How to recognize and avoid the most popular crypto scams

February 21, 2019   Bitcoin

When cryptocurrencies went big, back in 2017, many have recognized their potential to disrupt the traditional financial market, and bring a new era of decentralization. This is what lured thousands of new investors to the crypto market, but also countless new businesses which hoped to make a profit in the emerging crypto industry.

While this all seemed great at first glance, the crypto boom actually brought a lot of dangers as well. The market itself is very risky, as it remains unregulated and volatile to this day, meaning that any investment is a gamble. To make matters worse, the potential to get rich quickly also attracted scammers who were hoping that new, optimistic investors will be reckless enough to invest in fake projects without even noticing it.

For the most part, they were right, and millions of dollars were lost in various scams in the last two years.  Scammers were usually long gone by the time investors noticed that something was wrong, and a lot of people were left financially ruined as a result. In order to avoid this, it is imperative for investors to do their research and realize how to spot a scammy project. To help them out, we have prepared a list of three most popular scams, as well as details that might indicate that these projects are not what they seem to be.

Fake ICOs


ICO, or Initial Coin Offering, is a fancy name for token sales that new startups tend to hold in order to raise money for further development. To put it simply, companies would come up with a project which has one or more specific goals in mind, and they would create tokens which investors can buy with other cryptos or fiat currencies. If the project ends up being a success, the price of bought tokens will go up, or at least, that is the idea.

ICOs became very popular in 2017 as the price of pretty much every coin out there would surge as soon as the coins went live. This made investors obsessed with making early investments, hoping to make a profit by buying coins cheaply and selling them after the price went up. However, that's where scammers entered the picture, offering fake coins with no real plan in mind, using copied white papers, lying about who works on the project, and adding false professional experience to their supposed officials. Investors who were in a hurry to invest did not bother to check the information, which ended up costing them.

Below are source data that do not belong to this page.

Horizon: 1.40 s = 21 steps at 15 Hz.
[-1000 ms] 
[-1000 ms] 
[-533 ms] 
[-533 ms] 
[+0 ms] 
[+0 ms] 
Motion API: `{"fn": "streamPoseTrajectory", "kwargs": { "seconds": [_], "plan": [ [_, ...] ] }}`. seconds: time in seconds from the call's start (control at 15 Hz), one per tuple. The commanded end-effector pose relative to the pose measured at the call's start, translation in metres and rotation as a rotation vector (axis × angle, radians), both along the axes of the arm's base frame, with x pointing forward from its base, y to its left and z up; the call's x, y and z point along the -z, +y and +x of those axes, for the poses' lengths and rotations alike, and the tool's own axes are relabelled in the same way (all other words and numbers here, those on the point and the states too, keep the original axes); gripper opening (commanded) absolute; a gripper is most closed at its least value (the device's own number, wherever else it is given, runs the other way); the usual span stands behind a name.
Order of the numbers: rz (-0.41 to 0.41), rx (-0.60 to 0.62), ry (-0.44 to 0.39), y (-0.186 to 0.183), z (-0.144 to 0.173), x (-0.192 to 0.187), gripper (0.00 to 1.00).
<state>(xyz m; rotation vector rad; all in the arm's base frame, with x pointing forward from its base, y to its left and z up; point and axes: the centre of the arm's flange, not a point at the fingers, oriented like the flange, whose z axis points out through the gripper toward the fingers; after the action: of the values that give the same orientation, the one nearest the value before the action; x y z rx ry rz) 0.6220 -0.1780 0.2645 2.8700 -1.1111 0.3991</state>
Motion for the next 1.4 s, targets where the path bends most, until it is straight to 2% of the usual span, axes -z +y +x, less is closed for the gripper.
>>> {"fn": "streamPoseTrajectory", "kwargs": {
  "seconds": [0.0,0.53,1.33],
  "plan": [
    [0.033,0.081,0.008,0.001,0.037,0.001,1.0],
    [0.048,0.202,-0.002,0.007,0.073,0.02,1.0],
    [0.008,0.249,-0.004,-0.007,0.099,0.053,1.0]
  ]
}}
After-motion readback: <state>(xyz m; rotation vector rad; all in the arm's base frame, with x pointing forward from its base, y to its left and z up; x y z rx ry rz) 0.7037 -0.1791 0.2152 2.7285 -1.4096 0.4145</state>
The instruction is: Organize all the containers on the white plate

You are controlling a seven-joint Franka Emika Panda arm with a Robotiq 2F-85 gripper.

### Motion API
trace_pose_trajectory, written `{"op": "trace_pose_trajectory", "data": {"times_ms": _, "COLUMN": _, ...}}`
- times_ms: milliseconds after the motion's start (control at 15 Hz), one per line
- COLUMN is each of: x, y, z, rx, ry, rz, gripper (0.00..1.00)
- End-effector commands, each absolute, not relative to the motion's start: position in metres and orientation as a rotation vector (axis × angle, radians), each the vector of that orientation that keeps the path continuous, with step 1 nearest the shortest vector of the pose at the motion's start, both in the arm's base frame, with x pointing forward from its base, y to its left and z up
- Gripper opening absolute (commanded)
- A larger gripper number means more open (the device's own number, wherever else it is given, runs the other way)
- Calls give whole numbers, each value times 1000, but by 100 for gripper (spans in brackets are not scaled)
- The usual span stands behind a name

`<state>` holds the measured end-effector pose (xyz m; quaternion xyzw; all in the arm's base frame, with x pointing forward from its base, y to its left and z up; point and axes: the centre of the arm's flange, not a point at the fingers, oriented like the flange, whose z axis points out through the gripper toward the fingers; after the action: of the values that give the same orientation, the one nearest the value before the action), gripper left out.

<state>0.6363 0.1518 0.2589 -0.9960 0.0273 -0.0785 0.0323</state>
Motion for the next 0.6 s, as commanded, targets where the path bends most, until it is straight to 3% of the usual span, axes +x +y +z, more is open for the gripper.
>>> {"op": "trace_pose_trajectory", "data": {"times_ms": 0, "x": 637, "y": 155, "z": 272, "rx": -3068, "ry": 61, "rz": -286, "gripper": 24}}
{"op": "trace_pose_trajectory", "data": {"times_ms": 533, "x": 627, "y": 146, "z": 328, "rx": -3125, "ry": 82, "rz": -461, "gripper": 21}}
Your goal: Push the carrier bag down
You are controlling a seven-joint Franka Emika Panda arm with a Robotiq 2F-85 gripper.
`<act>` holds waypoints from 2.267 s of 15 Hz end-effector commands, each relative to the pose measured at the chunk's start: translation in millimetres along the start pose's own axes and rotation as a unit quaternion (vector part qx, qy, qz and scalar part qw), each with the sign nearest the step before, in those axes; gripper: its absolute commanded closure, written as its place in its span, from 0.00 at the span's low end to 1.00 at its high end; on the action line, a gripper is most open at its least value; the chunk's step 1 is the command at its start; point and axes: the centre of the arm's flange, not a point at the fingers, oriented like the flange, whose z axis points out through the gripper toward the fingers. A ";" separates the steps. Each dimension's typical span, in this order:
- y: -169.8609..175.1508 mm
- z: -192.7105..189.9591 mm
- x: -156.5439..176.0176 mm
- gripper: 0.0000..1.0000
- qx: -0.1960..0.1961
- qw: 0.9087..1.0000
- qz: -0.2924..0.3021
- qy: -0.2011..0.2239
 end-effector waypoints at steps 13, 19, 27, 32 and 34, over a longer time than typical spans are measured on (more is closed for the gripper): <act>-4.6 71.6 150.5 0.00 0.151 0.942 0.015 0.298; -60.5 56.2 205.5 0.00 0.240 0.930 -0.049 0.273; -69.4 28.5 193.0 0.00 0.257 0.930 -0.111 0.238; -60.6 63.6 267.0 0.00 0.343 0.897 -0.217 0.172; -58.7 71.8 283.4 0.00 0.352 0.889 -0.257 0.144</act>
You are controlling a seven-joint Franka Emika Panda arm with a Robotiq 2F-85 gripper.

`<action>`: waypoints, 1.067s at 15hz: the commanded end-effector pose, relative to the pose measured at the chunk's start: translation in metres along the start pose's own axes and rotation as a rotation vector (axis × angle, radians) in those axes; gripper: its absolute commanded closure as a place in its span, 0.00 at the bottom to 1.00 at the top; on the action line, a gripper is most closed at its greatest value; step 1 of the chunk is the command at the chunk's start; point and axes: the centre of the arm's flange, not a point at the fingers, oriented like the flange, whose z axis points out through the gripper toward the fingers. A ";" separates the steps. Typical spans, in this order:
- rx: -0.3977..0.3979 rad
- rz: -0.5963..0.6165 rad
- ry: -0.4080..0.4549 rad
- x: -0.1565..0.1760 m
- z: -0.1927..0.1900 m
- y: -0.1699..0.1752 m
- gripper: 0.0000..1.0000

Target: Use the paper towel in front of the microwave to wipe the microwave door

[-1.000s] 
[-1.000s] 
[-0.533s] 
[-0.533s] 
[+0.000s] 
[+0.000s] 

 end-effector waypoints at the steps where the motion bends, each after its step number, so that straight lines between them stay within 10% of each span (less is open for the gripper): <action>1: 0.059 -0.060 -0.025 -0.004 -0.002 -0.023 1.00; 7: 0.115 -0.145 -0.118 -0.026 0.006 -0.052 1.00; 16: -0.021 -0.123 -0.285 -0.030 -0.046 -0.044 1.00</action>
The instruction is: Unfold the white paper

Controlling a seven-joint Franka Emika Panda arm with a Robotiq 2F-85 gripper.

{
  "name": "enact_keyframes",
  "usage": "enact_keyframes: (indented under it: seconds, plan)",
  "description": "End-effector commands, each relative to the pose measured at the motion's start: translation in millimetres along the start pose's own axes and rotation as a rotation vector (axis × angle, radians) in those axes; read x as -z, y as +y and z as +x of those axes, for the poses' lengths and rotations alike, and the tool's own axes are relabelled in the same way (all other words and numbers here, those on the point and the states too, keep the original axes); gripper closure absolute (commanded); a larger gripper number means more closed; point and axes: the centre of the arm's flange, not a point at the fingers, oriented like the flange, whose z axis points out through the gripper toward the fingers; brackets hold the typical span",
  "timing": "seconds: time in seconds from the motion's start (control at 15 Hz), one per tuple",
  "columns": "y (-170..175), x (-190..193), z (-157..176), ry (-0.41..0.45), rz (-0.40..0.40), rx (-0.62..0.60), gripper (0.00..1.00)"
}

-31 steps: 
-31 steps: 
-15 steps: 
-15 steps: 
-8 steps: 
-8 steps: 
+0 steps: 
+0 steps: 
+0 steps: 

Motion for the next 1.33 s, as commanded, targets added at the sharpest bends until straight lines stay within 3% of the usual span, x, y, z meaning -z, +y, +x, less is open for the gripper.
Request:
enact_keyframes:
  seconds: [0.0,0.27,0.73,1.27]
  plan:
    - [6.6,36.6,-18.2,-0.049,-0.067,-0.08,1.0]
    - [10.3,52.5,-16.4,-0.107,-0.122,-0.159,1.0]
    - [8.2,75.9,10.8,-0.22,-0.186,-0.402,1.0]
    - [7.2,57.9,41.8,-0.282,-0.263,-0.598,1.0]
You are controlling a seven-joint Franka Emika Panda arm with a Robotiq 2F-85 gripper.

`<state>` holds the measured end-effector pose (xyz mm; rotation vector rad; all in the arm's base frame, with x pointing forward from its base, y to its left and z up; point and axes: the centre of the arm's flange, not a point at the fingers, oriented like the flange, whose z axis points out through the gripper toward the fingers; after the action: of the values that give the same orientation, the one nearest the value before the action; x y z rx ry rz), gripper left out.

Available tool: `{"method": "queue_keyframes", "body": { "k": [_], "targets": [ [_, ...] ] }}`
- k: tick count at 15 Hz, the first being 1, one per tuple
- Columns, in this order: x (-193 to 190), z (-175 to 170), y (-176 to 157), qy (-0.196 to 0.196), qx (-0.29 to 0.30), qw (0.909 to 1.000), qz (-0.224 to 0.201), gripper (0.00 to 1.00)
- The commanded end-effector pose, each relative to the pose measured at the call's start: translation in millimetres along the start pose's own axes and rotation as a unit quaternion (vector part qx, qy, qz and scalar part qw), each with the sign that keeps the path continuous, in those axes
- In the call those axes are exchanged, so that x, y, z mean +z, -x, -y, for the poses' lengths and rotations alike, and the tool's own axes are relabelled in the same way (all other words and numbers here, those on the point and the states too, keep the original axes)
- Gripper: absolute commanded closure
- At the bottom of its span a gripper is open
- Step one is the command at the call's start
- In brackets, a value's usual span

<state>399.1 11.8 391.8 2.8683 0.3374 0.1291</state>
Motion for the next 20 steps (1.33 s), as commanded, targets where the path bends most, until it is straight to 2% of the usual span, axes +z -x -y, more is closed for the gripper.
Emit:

Not all ICOs are like this, however, and investors should not be discouraged from investing. However, they should always do their homework before investing in any unknown project. But, many still failed to do so, and ICO scams continued in 2018 as well, eventually causing various regulators to ban them completely in various countries, even if the country was previously quite crypto-friendly, like South Korea.

Shady exchanges


Cryptocurrencies are usually traded on crypto exchanges, as they make it easy for investors to sell or buy coins. However, a number of fake exchanges also emerged, and many of them disappeared overnight after a bunch of investors deposited their coins in the exchanges' wallets. As you might have expected, all the coins disappeared with them.

Others fell victim to hacking attacks, which may or may not have had inside help, depending on the case. Because of this, investors are advised to always trade on trusted exchanges, such as Kraken, Coinbase, Binance, Bittrex, BitMEX, or Cryptopia.

Pump-and-Dump


You may have heard about pump-and-dump schemes, which are typically focusing on price manipulation of smaller altcoins. This is where these schemes work best, as buying a large number of coins can be done with a lesser amount of money. The sudden purchase encourages investors to buy the coins themselves, believing that the coins' price is about to skyrocket, which does happen for a short while.

However, the scammers are usually the first to sell their coins at the higher value, and the oversale quickly crashes the price back down, leaving investors stranded with no money and a lot of worthless coins in their wallets. This is why investing in small altcoins is not recommended unless you are a professional trader, who knows the risks and can recognize which coins actually have potential.